IF 0.9 Q3 MEDICINE, GENERAL & INTERNAL Pub Date : 2025-10-13 eCollection Date: 2025-01-01 DOI: 10.14744/SEMB.2025.59568
Mufide Arzu Ozkarafakili, Metin Yangin, Aslihan Calim

Objectives: Environmental smoke exposure is a poorly understood issue and might be a potential source of long-term respiratory exposure to toxic pollutants. Both secondhand and thirdhand smoke (THS) exposure are important matters of public health. We aimed to document the knowledge about smoke exposure of vulnerable groups with respiratory diseases.

Methods: A total of 911 currently smoking patients admitted to the outpatient clinics between October 2023 - October 2024 enrolled in our study. Following a medical examination and pulmonary function assessment, individuals were asked to complete the BATHS questionnaire on thirdhand smoking exposure.

Results: Of the 911smoker participants who comprised our sample, 322 (35.3%) had COPD, 227 (24.9%) had asthma and 570 (62.5%) experienced moderate to severe secondhand exposure. Patients with COPD had the lowest BATHS total and persistence scores (3.61±0.58 and 3.77±0.69, respectively), while asthmatics had the lowest BATHS health scores (3.41±0.46) (p<0.05). Total and subdimension scores were significantly higher among individuals aged 18-30, university graduates, employed in the workforce, and earning exceeds minimum wage (p <0.05). No gender difference was noted (p>0.05). BATHS total scores had significant negative correlation with secondhand smoke exposure and disease duration (p<0.05) whereas positively correlated with better pulmonary function values, attending a smoking cessation clinic, and living at home with children under sixteen (p<0.05).

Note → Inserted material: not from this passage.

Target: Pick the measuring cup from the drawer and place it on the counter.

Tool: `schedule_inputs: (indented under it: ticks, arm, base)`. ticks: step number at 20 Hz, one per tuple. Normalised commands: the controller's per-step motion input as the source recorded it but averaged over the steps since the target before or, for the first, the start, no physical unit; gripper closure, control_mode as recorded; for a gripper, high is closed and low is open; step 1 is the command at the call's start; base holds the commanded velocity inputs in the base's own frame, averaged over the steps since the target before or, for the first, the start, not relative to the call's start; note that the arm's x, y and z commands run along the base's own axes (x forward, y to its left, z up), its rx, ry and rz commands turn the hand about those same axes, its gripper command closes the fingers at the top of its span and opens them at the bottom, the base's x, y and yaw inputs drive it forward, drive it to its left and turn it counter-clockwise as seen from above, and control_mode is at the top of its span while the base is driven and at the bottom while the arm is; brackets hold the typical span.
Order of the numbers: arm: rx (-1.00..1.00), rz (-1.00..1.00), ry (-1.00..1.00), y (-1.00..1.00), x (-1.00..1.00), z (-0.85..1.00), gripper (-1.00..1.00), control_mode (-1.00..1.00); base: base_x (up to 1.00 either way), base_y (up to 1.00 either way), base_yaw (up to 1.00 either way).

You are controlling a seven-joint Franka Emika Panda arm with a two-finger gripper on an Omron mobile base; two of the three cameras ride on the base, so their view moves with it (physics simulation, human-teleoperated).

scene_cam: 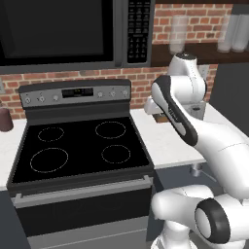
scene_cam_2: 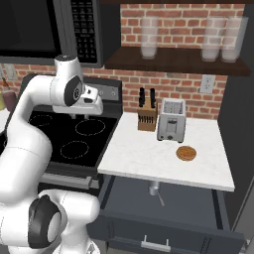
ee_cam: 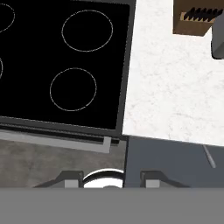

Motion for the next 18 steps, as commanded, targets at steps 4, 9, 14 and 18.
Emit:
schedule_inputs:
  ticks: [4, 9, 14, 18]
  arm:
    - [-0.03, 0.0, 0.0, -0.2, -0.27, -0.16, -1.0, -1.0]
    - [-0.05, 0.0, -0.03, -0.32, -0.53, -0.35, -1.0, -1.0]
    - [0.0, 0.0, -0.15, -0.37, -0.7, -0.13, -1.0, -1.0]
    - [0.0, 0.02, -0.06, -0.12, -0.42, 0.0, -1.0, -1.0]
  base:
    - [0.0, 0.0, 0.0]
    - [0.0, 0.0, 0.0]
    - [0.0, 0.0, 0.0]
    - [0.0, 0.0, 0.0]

Conclusion: This study identifies the knowledge gap about the detrimental effects of smoke exposure in patients with respiratory diseases. It underscores the importance of focusing initiatives to reduce both active and passive smoking through educational programs targeting active smokers at risk of lung illnesses.

目的:环境烟雾暴露是一个知之甚少的问题,可能是长期呼吸道暴露于有毒污染物的潜在来源。二手烟和三手烟暴露都是重要的公共卫生问题。我们的目的是记录呼吸系统疾病易感人群的烟雾暴露知识。方法:在2023年10月至2024年10月期间,共有911名目前在门诊就诊的吸烟患者加入我们的研究。在医学检查和肺功能评估之后,要求个人完成关于三手烟暴露的bath问卷。结果:在构成我们样本的911名吸烟者参与者中,322名(35.3%)患有COPD, 227名(24.9%)患有哮喘,570名(62.5%)经历过中度至重度二手暴露。COPD患者的bath总分和持久性评分最低(分别为3.61±0.58和3.77±0.69),哮喘患者的bath健康评分最低(3.41±0.46)(p0.05)。bath总分与二手烟暴露和疾病持续时间呈显著负相关(p)。结论:本研究确定了呼吸系统疾病患者对二手烟暴露有害影响的认识差距。它强调了通过针对有肺部疾病风险的主动吸烟者的教育项目来减少主动和被动吸烟的重要性。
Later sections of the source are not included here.